A mysterious hacker has reportedly implemented a virus in the ASIC mining machines of various bitcoin miners in China, demanding they either pay a 10 BTC ($36,000) ransom or infect others with the virus to avoid losing their machines and facilities.

According to an anonymous bitcoin miner going by cC, who spoke to local news outlet Yibenchain, the management interface in some of his Antminer mining machines “suddenly turned green with an ant in the middle and mining pickaxes on both sides.”

If the green screen was clicked on, a popup message that threatened the miner and his operation came up, written in both English and Chinese.

The ransom note miners received

The message reads:

I am hAnt! I continue to attack your Antminer.

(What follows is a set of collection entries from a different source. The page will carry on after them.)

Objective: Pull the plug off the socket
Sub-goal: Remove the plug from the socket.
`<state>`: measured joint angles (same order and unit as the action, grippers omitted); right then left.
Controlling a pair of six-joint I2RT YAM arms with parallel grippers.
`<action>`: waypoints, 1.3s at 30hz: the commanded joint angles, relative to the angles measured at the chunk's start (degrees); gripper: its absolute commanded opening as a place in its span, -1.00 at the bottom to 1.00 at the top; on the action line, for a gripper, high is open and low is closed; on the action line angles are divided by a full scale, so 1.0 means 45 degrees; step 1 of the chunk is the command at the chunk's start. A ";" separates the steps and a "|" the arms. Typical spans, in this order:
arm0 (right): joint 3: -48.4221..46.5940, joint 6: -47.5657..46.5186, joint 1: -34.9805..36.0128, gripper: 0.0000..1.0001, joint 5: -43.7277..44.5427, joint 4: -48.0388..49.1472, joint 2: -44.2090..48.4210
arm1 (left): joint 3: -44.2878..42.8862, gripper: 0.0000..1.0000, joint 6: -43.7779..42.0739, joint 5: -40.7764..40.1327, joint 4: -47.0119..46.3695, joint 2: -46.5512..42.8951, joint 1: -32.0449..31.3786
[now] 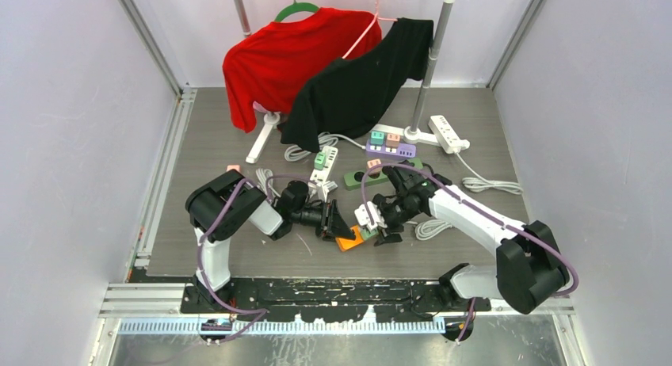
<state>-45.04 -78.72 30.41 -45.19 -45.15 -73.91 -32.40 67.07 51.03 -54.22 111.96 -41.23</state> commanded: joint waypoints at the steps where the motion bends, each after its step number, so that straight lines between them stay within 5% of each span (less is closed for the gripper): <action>1: 0.0109 0.0378 0.0309 0.15 0.0632 0.0952 -0.0117 | 0.0139 -0.91 0.0054 -0.0297 0.0861 0.0090 -0.0025; 4: 0.0138 0.0380 0.0415 -0.14 0.0818 0.1069 -0.0179 | 0.0154 -0.75 -0.0061 -0.0388 0.1130 -0.0105 -0.0035; 10: 0.0124 -0.0186 0.0448 -0.78 0.0619 0.0632 -0.0159 | 0.0208 -0.04 -0.1017 -0.0829 0.2683 -0.1213 -0.0035; 16: -0.0038 -0.1171 0.0448 -0.89 0.0259 -0.0411 -0.0375 | -0.0137 0.38 -0.3134 -0.1758 0.6577 -0.2942 -0.0017; 18: -0.0112 -0.1153 0.0445 -0.90 0.0304 -0.0536 -0.0420 | -0.0373 0.79 -0.4206 -0.2377 0.8440 -0.3636 -0.0018; 23: -0.0509 -0.0831 0.0439 -0.89 0.0192 -0.0999 -0.0680 | -0.0679 0.90 -0.6677 -0.4402 1.1876 -0.6062 -0.0019; 27: -0.0778 -0.0584 0.0404 -0.86 0.0196 -0.1269 -0.0982 | -0.0254 0.93 -0.8151 -0.5666 1.2600 -0.9038 -0.0181; 39: -0.0913 0.0206 0.0194 -0.66 0.0137 -0.1084 -0.1260 | 0.4069 0.99 -0.9159 -0.8366 0.8860 -1.7900 -0.0432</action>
<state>-47.29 -79.31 31.57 -42.61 -49.15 -79.48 -20.69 26.89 18.92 -4.93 40.14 -43.07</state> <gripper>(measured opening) 0.370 0.995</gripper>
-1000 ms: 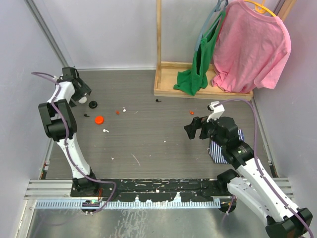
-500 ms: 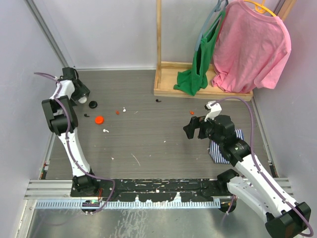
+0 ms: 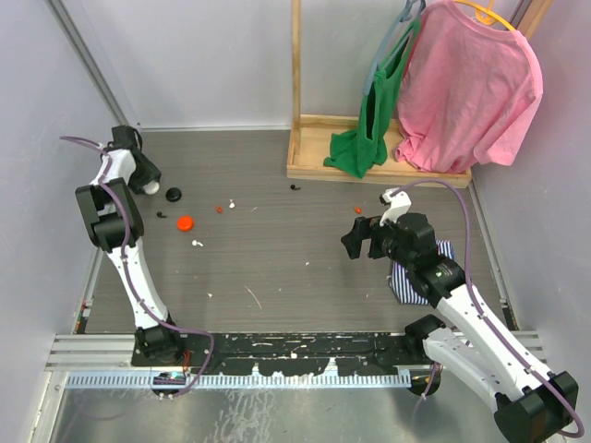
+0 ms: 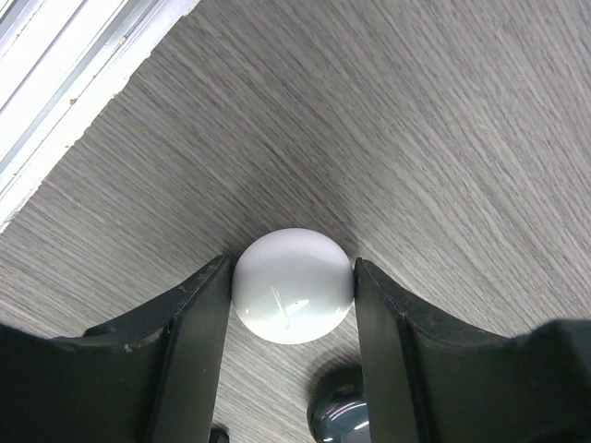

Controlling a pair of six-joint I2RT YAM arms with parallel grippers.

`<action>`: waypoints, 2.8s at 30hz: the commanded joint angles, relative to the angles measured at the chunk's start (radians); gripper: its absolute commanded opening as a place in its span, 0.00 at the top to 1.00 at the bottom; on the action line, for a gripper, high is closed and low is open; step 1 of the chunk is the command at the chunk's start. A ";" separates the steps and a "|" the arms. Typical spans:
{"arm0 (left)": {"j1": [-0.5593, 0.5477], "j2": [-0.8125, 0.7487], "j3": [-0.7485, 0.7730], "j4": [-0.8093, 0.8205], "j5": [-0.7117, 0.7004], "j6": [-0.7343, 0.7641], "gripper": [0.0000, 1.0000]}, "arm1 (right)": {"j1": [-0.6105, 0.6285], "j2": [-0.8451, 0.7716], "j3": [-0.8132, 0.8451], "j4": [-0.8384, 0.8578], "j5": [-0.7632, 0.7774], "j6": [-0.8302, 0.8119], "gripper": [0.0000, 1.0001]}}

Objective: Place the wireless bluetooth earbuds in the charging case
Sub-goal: Pick up the charging case at the center of the board.

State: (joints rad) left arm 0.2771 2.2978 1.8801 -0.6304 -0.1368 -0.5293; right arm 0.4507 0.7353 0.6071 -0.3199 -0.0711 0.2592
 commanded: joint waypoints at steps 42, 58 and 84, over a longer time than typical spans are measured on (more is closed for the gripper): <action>-0.459 -0.968 -0.759 0.129 0.030 0.118 0.55 | 0.006 -0.052 0.007 0.241 -0.149 0.029 0.00; -0.812 -1.205 -1.001 0.395 0.054 0.357 0.54 | 0.005 0.163 0.040 0.401 -0.307 0.118 0.00; -1.131 -1.164 -1.011 0.502 0.312 0.852 0.53 | 0.049 0.408 -0.002 0.827 -0.573 0.418 0.15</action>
State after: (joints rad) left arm -0.8406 1.1393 0.8539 -0.2157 0.0986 0.2489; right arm 0.4728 1.1225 0.5934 0.3870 -0.6056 0.6304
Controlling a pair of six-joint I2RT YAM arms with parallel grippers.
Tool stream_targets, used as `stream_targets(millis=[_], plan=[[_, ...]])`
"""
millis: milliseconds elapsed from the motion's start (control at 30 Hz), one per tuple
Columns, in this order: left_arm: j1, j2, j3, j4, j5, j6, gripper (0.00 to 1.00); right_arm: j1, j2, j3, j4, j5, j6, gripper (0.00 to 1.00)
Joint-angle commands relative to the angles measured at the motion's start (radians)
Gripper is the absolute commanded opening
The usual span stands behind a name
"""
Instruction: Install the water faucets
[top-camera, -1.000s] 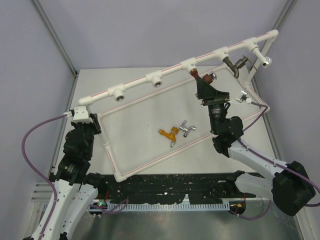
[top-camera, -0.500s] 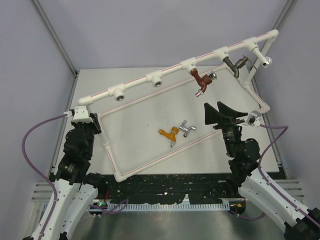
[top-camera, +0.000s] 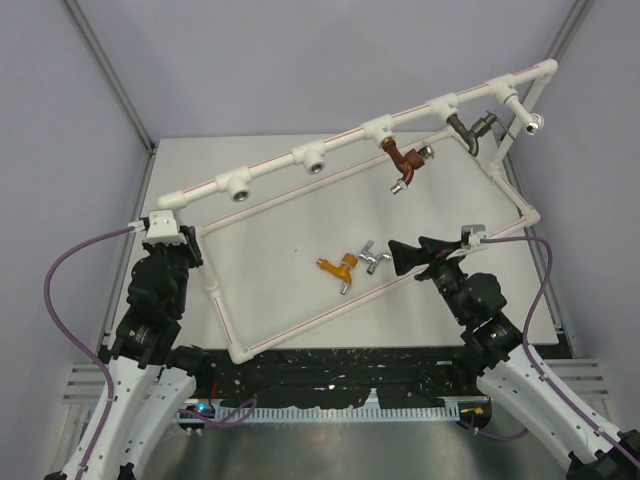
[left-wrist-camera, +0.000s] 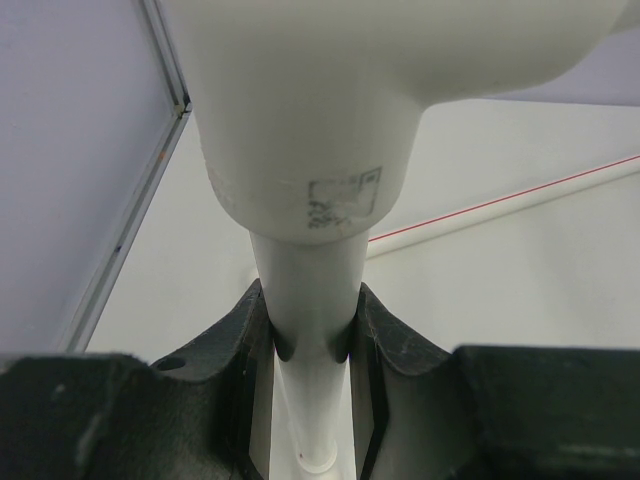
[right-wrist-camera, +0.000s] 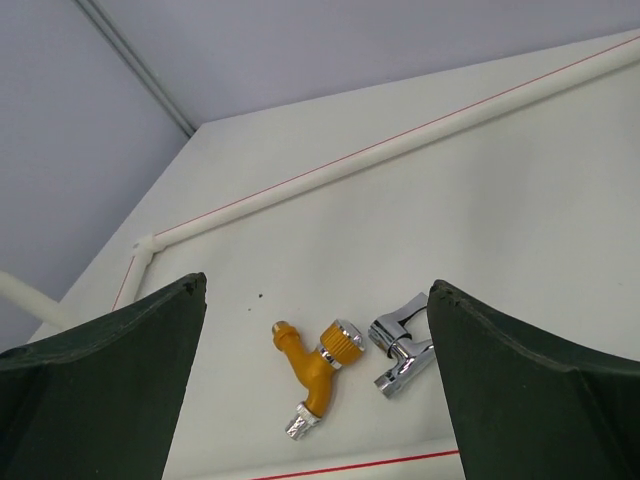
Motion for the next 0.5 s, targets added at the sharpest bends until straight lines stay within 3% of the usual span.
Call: stream_targets(millis=[0, 33, 100, 233, 467], plan=[[-0.016, 0.029, 0.009, -0.077, 0.134, 0.009, 0.0, -0.003, -0.095, -0.153, 0.253, -0.105, 0.01, 0.95], [-0.016, 0.03, 0.009, -0.076, 0.134, 0.009, 0.0, -0.004, -0.116, -0.193, 0.38, -0.098, 0.033, 0.95], [-0.016, 0.03, 0.009, -0.076, 0.137, 0.009, 0.0, -0.003, -0.175, -0.22, 0.421, -0.095, -0.054, 0.95], [-0.016, 0.029, 0.009, -0.077, 0.143, 0.008, 0.0, -0.003, -0.143, -0.016, 0.116, -0.06, -0.421, 0.95], [-0.019, 0.024, 0.009, -0.076, 0.143, 0.009, 0.0, -0.003, -0.002, 0.222, -0.01, -0.055, -0.988, 0.96]])
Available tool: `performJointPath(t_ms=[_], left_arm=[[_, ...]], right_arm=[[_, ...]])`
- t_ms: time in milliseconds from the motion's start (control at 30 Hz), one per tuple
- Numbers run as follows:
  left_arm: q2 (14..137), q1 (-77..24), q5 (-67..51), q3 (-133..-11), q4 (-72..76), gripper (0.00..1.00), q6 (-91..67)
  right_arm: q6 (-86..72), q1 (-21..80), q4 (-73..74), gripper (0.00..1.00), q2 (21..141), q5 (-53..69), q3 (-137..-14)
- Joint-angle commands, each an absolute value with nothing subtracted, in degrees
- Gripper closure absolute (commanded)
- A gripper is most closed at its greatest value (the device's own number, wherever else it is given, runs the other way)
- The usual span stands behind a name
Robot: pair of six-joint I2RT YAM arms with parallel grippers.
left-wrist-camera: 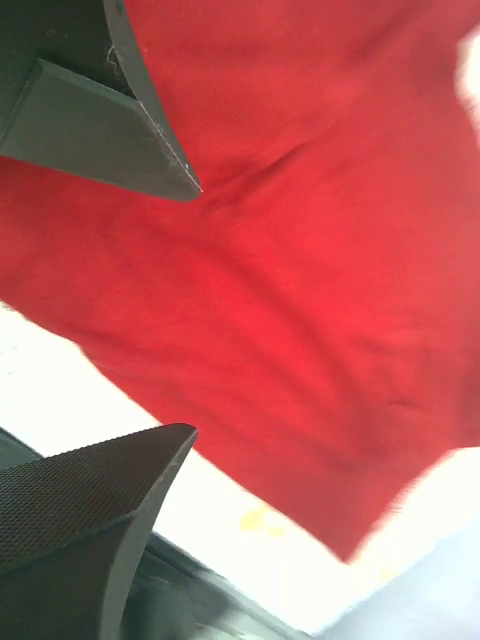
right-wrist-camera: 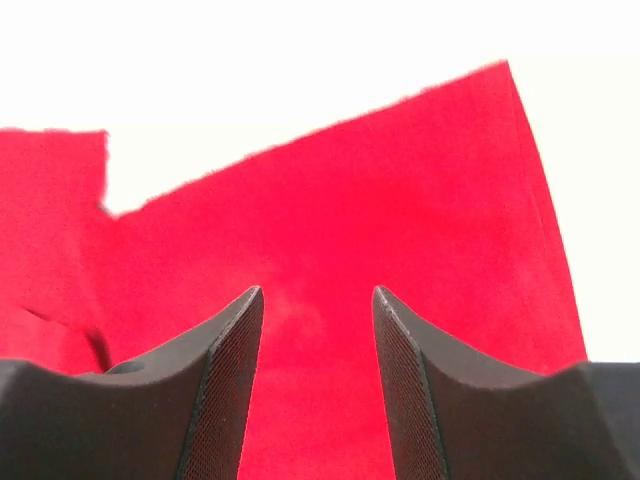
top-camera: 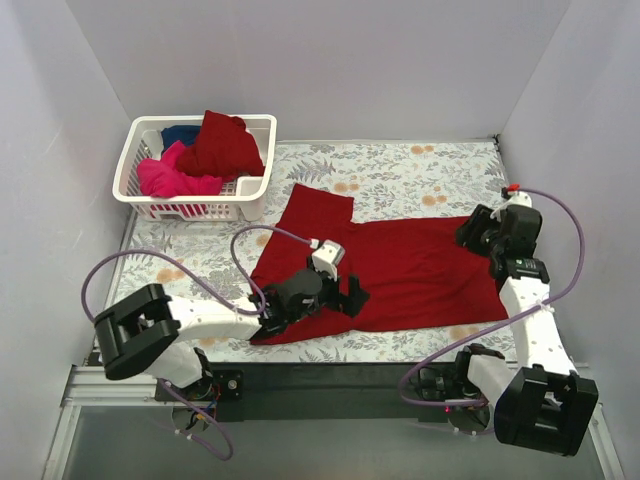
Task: Fold and stack the t-shirts
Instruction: Fold the tshirt
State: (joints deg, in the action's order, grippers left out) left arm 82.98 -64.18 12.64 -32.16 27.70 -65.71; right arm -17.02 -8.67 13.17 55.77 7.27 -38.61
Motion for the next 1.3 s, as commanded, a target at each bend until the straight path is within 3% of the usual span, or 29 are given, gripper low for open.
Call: performJointPath(t_ms=[0, 167, 267, 367, 700, 1033, 1267], left_arm=[[75.0, -60.2, 18.8, -35.2, 20.7, 0.13, -61.5], [74.0, -46.8, 19.2, -34.5, 19.8, 0.18, -60.8], [76.9, -40.8, 16.8, -34.6, 21.6, 0.31, -59.0], [82.2, -38.2, 13.6, -36.6, 23.0, 0.35, -57.0], [93.2, -34.1, 7.1, -44.2, 21.3, 0.43, -49.0], [97.8, -32.3, 2.4, -47.2, 19.0, 0.55, -48.7], [98.1, -29.8, -5.2, -46.1, 18.7, 0.57, -50.4]], right_arm=[[-18.9, -9.0, 4.1, 0.56, 59.5, 10.1, -45.1], [-21.0, -7.6, -5.3, 0.57, 66.3, 11.9, -47.4], [-20.7, -6.5, -8.7, 0.57, 68.9, 10.9, -48.2], [-19.5, -6.4, -9.5, 0.57, 71.1, 9.9, -49.9], [-15.5, -6.4, -10.0, 0.56, 73.7, 10.3, -49.3], [-14.7, -6.4, -10.3, 0.56, 72.2, 10.3, -48.2], [-14.4, -6.4, -10.3, 0.56, 71.8, 9.8, -47.5]])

As long as you spread the infected machine, my server verifies that there are 10 new IPs and the number of antminers reaches 1,000. I will stop attacking you! Otherwise I will turn off your antminer’s fan and overheat protection, which will cause you to burn your machine or will burn the house.

It goes on to ask the miner to either download a specific firmware that’ll update their machines to infect others within its network, or to pay the hacker a 10 BTC ransom, worth about $36,000 at press time, for it to stop attacking.

Given the virus’ name and nature, it appears to only affect Antminers. Per Jiang Zhuoer, the founder of prominent cryptocurrency mining pool BTC.Top, his firm has been tracking the virus for “a long time,” and has detected it on various machines, including the Antminer S9 and T9, as well as on the Litecoin L3+ miner.

Speaking to local news outlet 8BTC, he revealed it’s a Linux-based miner. Per cC, despite the threats it makes it doesn’t seem to be very profitable, as “it’s not difficult to fix the infection.” To get rid of it miners have to format their machines – which reportedly takes 4 days – or replace their “byte libraries” and control panels.

Per Zhuoer, the infection likely came from overclocking firmware, released by anonymous developers. Overclocking ASIC mining machines allows miners to get a better hashrate out of them, but increases power consumption and shortens their lifespan.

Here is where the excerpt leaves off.